This is an automated email from the ASF dual-hosted git repository.
alamb pushed a commit to branch main
in repository https://gitbox.apache.org/repos/asf/arrow-datafusion.git
The following commit(s) were added to refs/heads/main by this push:
new 360175aec4 Add operator section to user guide, Add `std::ops`
operations to `prelude`, and add `not()` expr_fn (#7732)
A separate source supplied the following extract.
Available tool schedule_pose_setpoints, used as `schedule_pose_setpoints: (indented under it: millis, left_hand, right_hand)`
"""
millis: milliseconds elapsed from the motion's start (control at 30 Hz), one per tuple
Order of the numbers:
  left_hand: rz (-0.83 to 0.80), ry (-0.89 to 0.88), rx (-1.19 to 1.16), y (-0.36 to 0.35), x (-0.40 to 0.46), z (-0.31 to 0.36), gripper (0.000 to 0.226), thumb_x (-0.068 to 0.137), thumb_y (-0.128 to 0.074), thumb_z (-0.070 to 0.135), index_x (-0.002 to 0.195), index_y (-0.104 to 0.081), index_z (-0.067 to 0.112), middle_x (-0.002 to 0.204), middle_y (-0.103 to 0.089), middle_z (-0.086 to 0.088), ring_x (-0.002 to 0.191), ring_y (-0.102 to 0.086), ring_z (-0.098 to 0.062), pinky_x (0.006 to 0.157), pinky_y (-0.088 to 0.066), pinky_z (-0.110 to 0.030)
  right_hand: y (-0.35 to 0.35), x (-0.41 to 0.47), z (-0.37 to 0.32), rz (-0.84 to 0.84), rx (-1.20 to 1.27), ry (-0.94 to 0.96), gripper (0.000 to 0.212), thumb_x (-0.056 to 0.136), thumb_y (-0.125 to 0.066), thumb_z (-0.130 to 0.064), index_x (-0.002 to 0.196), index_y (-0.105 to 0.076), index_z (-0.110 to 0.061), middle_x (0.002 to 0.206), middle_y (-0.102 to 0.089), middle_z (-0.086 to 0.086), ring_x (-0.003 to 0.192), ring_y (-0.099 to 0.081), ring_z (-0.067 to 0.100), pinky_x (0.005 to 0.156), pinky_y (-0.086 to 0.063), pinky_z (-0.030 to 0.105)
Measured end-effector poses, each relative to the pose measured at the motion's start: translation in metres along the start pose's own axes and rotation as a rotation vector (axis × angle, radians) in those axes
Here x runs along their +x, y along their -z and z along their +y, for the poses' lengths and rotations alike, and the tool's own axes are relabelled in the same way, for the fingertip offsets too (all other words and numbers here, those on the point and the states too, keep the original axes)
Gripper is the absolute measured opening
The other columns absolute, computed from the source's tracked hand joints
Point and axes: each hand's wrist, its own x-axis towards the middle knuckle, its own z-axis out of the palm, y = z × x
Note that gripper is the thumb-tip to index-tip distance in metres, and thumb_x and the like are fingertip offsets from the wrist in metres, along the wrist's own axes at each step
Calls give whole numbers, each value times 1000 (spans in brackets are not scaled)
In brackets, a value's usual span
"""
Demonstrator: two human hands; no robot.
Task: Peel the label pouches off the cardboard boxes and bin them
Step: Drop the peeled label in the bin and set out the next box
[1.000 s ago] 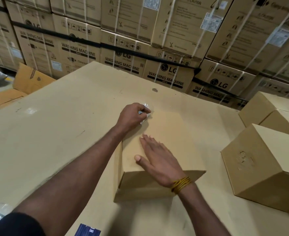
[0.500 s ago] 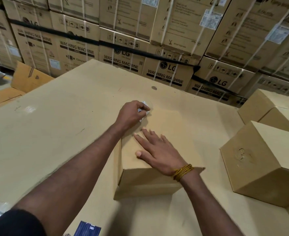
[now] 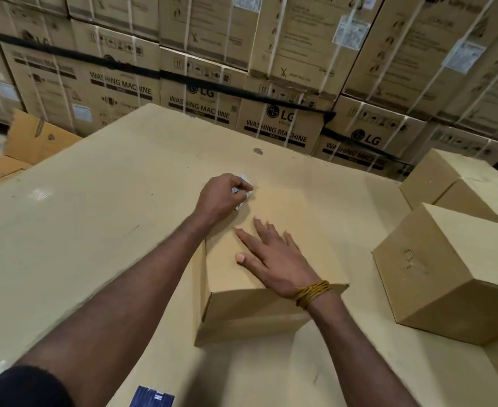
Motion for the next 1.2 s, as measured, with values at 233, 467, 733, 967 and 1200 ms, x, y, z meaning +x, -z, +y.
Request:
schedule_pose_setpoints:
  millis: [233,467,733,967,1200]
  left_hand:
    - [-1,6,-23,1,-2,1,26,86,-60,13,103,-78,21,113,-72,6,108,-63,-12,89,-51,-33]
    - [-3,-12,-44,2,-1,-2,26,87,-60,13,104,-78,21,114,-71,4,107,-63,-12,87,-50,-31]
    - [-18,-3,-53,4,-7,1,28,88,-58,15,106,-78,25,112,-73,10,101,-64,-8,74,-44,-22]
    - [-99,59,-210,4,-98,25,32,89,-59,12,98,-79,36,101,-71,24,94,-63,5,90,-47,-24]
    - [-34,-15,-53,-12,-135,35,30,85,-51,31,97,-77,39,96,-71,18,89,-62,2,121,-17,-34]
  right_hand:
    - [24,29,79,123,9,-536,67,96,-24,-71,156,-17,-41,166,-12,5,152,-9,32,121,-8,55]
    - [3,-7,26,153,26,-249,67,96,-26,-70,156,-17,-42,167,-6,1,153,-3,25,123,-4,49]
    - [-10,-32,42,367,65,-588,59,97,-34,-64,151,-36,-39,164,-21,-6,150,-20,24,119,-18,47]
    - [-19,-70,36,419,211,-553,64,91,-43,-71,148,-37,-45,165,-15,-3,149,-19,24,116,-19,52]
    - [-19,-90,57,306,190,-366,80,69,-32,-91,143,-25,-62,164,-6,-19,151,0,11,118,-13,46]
360175aec4 is described below
commit 360175aec4f5dfa43f6d1ab2f4665a4bd397ae83
Author: Chih Wang <[email protected]>
AuthorDate: Wed Oct 18 04:16:40 2023 +0800
Add operator section to user guide, Add `std::ops` operations to `prelude`,
and add `not()` expr_fn (#7732)
* Add logical tests of Expr and logical not function
* Re-export std::ops::* in prelude
* Update the Expression API documentation, mainly covering boolean, bitwise,
comparison, and arithmetic expressions
---
datafusion/core/src/prelude.rs | 5 ++
datafusion/expr/src/expr.rs | 36 +++++++++
datafusion/expr/src/expr_fn.rs | 6 ++
datafusion/expr/src/operator.rs | 1 +
docs/source/conf.py | 2 +-
docs/source/user-guide/expressions.md | 144 ++++++++++++++++++++--------------
6 files changed, 136 insertions(+), 58 deletions(-)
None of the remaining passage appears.